Task details: Transcribe the listing in full. Keep every line exactly as it stands.

==== Record excerpts ====

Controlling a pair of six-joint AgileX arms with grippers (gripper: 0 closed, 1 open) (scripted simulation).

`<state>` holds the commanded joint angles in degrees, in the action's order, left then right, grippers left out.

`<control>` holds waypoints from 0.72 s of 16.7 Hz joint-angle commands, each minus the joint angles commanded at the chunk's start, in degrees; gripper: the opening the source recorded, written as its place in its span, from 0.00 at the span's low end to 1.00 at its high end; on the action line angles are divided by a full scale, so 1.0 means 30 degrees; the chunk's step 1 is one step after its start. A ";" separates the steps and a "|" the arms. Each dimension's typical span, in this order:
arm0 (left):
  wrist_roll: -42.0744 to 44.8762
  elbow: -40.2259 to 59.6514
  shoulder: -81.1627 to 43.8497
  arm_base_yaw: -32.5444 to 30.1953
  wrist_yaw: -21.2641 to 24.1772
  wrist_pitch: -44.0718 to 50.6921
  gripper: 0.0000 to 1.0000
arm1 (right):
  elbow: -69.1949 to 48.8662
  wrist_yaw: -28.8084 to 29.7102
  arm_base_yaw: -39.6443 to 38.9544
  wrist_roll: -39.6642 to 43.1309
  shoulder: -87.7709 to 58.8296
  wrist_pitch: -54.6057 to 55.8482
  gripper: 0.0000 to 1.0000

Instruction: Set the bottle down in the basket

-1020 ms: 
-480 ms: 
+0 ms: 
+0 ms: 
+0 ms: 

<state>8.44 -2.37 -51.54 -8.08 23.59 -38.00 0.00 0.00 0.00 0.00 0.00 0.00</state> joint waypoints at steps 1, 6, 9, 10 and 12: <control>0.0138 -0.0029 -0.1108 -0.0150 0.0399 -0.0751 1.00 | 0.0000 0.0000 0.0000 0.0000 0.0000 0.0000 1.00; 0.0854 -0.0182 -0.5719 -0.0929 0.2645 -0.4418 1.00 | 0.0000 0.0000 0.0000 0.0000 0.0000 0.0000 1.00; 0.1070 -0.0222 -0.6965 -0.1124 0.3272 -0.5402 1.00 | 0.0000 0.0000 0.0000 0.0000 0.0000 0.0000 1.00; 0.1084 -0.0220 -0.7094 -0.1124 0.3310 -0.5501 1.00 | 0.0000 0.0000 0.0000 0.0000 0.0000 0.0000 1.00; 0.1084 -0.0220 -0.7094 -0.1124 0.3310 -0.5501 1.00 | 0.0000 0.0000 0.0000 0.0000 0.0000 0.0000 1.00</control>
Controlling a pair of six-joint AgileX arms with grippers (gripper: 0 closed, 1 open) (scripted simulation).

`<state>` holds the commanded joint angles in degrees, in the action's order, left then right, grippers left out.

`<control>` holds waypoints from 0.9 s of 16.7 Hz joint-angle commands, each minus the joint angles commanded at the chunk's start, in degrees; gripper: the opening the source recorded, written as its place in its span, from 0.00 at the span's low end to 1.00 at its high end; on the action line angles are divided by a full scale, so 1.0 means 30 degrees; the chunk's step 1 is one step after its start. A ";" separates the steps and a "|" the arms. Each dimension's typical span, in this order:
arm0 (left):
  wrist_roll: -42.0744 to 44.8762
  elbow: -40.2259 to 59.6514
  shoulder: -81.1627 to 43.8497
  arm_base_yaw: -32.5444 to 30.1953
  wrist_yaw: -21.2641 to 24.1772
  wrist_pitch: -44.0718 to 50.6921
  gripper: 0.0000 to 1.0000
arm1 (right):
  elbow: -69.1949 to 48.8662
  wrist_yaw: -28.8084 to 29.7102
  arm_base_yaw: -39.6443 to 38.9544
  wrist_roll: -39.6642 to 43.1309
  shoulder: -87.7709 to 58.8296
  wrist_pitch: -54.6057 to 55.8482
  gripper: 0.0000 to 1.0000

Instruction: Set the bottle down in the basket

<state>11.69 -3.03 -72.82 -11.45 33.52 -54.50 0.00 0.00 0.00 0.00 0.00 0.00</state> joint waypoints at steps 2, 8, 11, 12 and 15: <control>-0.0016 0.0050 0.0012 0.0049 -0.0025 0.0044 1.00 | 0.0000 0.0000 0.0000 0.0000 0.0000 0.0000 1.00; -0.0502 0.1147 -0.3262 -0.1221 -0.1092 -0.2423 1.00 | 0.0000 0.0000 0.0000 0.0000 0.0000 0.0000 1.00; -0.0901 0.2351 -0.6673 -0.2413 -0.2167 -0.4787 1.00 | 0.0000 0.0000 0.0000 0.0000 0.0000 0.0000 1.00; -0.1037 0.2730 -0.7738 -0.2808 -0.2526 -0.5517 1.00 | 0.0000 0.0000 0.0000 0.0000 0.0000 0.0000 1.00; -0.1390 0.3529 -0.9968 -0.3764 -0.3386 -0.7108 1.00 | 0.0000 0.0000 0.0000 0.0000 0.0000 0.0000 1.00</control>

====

Answer section:
Controlling a pair of six-joint AgileX arms with grippers (gripper: 0 closed, 1 open) (scripted simulation).

`<state>` holds the commanded joint angles in degrees, in the action's order, left then right, grippers left out.

`<control>` holds waypoints from 0.72 s of 16.7 Hz joint-angle commands, each minus the joint angles commanded at the chunk's start, in degrees; gripper: the opening the source recorded, written as its place in its span, from 0.00 at the span's low end to 1.00 at its high end; on the action line angles are divided by a full scale, so 1.0 means 30 degrees; the chunk's step 1 is one step after its start. A ";" separates the steps and a "|" the arms. Each dimension's typical span, in this order:
arm0 (left):
  wrist_roll: -42.0744 to 44.8762
  elbow: -40.2259 to 59.6514
  shoulder: -81.1627 to 43.8497
  arm_base_yaw: -32.5444 to 30.1953
  wrist_yaw: -21.2641 to 24.1772
  wrist_pitch: -44.0718 to 50.6921
  gripper: 0.0000 to 1.0000
arm1 (right):
  elbow: -69.1949 to 48.8662
  wrist_yaw: -28.8084 to 29.7102
  arm_base_yaw: -39.6443 to 38.9544
  wrist_roll: -39.6642 to 43.1309
  shoulder: -87.7709 to 58.8296
  wrist_pitch: -54.6057 to 55.8482
  gripper: 0.0000 to 1.0000

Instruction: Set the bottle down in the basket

-1020 ms: 
-480 ms: 
+0 ms: 
+0 ms: 
+0 ms: 

<state>8.44 -2.37 -51.54 -8.08 23.59 -38.00 0.00 0.00 0.00 0.00 0.00 0.00</state> joint waypoints at steps 1, 6, 9, 10 and 12: <control>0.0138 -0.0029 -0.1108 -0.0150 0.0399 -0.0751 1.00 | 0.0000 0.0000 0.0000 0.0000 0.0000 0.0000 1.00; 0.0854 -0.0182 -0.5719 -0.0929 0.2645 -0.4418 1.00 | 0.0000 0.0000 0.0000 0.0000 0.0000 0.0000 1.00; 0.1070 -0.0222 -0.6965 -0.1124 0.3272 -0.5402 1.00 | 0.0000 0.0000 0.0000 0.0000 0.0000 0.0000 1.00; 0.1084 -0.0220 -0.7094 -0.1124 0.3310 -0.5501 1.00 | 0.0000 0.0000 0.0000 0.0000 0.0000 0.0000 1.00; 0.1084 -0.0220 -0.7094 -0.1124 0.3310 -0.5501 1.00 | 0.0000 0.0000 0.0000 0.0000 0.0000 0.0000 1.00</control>
Controlling a pair of six-joint AgileX arms with grippers (gripper: 0 closed, 1 open) (scripted simulation).

`<state>` holds the commanded joint angles in degrees, in the action's order, left then right, grippers left out.

`<control>` holds waypoints from 0.9 s of 16.7 Hz joint-angle commands, each minus the joint angles commanded at the chunk's start, in degrees; gripper: the opening the source recorded, written as its place in its span, from 0.00 at the span's low end to 1.00 at its high end; on the action line angles are divided by a full scale, so 1.0 means 30 degrees; the chunk's step 1 is one step after its start. A ";" separates the steps and a "|" the arms. Each dimension's typical span, in this order:
arm0 (left):
  wrist_roll: -42.0744 to 44.8762
  elbow: -40.2259 to 59.6514
  shoulder: -81.1627 to 43.8497
  arm_base_yaw: -32.5444 to 30.1953
  wrist_yaw: -21.2641 to 24.1772
  wrist_pitch: -44.0718 to 50.6921
  gripper: 0.0000 to 1.0000
arm1 (right):
  elbow: -69.1949 to 48.8662
  wrist_yaw: -28.8084 to 29.7102
  arm_base_yaw: -39.6443 to 38.9544
  wrist_roll: -39.6642 to 43.1309
  shoulder: -87.7709 to 58.8296
  wrist_pitch: -54.6057 to 55.8482
  gripper: 0.0000 to 1.0000

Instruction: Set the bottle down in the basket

<state>11.69 -3.03 -72.82 -11.45 33.52 -54.50 0.00 0.00 0.00 0.00 0.00 0.00</state> joint waypoints at steps 2, 8, 11, 12 and 15: <control>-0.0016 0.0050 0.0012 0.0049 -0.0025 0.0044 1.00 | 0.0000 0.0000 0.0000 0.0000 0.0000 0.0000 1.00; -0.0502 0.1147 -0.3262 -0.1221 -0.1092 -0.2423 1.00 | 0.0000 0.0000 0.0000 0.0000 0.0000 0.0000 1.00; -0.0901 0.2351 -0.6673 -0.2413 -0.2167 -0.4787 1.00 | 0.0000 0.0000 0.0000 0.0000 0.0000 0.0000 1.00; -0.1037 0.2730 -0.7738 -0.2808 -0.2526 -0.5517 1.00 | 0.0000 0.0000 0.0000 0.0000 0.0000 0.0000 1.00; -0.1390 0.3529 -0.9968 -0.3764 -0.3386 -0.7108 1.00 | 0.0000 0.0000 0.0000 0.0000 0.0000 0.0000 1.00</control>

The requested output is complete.